Leí hace años que los negros brasileños no votarían por un candidato negro, y dudo que Rigoberta Menchú haya tenido mucho apoyo entre la mayoría de los guatemaltecos, que son de su raza, y discriminados. Yo recuerdo la gran oposición que despertó en UPANACIONAL la iniciativa de su primer secretario general don Carlos Solís para formar el partido PALA, que buscaba dar representación política a los agricultores campesinos que dividían siempre su voto entre el PLN y el PUSC, los cuales no solo no los representaban, sino que buscaban su desaparición; y alegaban como excusa que el sindicato no podía participar en política electoral ¡“porque lo prohibía el Ministerio de Trabajo”! Y cuando durante la segunda ronda que llevó a don Abel a la presidencia yo hice un spot televisivo a favor de don Rolando Araya, como el único candidato que había prometido renegociar los tratados comerciales y deshacerse de la mafia vitalicia de nuestros negociadores, recibí una carta de amonestación de UPANACIONAL, que me reclamaba deslealtad hacia el PALA -que no había podido elegir un diputado, a pesar de nuestros 15,000 afiliados. Y aunque yo no mencioné a UPANACIONAL en ningún momento en el spot, alegaban que los comprometía por estar muy identificado con esa organización. Y recordemos que los afiliados del PAC no votaron en aquella segunda ronda, con lo cual le aseguraron el triunfo a don Abel, lo que representaba continuar con las negociaciones comerciales que no queríamos, y con el mismo equipo económico de Rodríguez. Los muchos partidos en que está dividida la izquierda prefieren ver triunfando a la derecha que unirse, pero en las últimas elecciones aquí estaban dispuestas a aliarse con el PAC para que Arias no llegara, y no se aceptó su alianza, prefiriendo la derrota. A los partidarios del N0 nos pareció increíble la torpeza de desperdiciar aquella enorme fuerza política, disponible con solo haber rechazado la validez del referéndum, en vez de ir en carrera a validarlo. Pero torpeza es la palabra adecuada para definir nuestra política electoral; incluida la de la oligarquía dominante, que puede perder el poder con su propio juego, por menospreciar la reacción de la sociedad civil.

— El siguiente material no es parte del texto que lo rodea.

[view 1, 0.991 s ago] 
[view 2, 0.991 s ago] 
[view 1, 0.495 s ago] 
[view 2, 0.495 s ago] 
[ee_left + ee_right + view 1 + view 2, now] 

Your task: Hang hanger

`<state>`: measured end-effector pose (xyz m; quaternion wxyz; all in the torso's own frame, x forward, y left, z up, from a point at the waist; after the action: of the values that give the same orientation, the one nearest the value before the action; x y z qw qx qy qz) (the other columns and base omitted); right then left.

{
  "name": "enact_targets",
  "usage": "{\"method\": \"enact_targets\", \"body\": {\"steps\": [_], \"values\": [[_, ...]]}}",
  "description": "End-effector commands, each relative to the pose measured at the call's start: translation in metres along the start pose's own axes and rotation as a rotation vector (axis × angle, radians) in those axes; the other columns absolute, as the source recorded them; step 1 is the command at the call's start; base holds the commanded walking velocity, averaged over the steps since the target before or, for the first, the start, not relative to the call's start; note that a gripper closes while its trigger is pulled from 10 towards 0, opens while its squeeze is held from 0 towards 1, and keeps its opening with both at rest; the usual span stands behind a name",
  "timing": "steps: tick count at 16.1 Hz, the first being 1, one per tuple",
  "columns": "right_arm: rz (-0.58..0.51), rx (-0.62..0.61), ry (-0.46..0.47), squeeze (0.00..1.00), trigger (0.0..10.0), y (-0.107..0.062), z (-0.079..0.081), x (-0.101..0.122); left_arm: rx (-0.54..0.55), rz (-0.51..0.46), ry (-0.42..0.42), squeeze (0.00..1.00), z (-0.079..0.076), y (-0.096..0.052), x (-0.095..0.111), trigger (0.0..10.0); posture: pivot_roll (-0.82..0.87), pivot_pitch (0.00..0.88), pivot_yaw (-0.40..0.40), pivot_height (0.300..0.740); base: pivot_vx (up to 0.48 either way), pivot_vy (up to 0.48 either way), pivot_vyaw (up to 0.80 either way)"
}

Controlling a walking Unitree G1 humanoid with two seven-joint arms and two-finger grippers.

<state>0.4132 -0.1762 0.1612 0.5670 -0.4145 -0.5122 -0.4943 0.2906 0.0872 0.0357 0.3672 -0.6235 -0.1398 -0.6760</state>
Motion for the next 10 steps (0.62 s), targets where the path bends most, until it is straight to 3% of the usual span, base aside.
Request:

Pero tal vez estamos a punto de cambiar. Los estamentos de la sociedad civil pueden decir que no quieren ningún intelectual manipulador tratando de acaudillarlos, y su desconfianza tiene buen fundamento, pues la dirigencia socialista tradicional está obviamente aliada con los ricos, y solo derrama lágrimas de cocodrilo por los pobres. Pero entonces deben proponer su propia dirigencia, ya que sin esta el éxito de la oposición se pierde como pasó con el combo, o termina por caer en las manos de algún oportunista. Es mejor planear las cosas y buscar la unión de toda la sociedad civil detrás de algún líder, al que podemos comprometer para hacer los cambios necesarios. Ojalá sea cierto que la sociedad civil va a participar ahora en la campaña electoral con su propio vehículo, en vez de ser utilizada.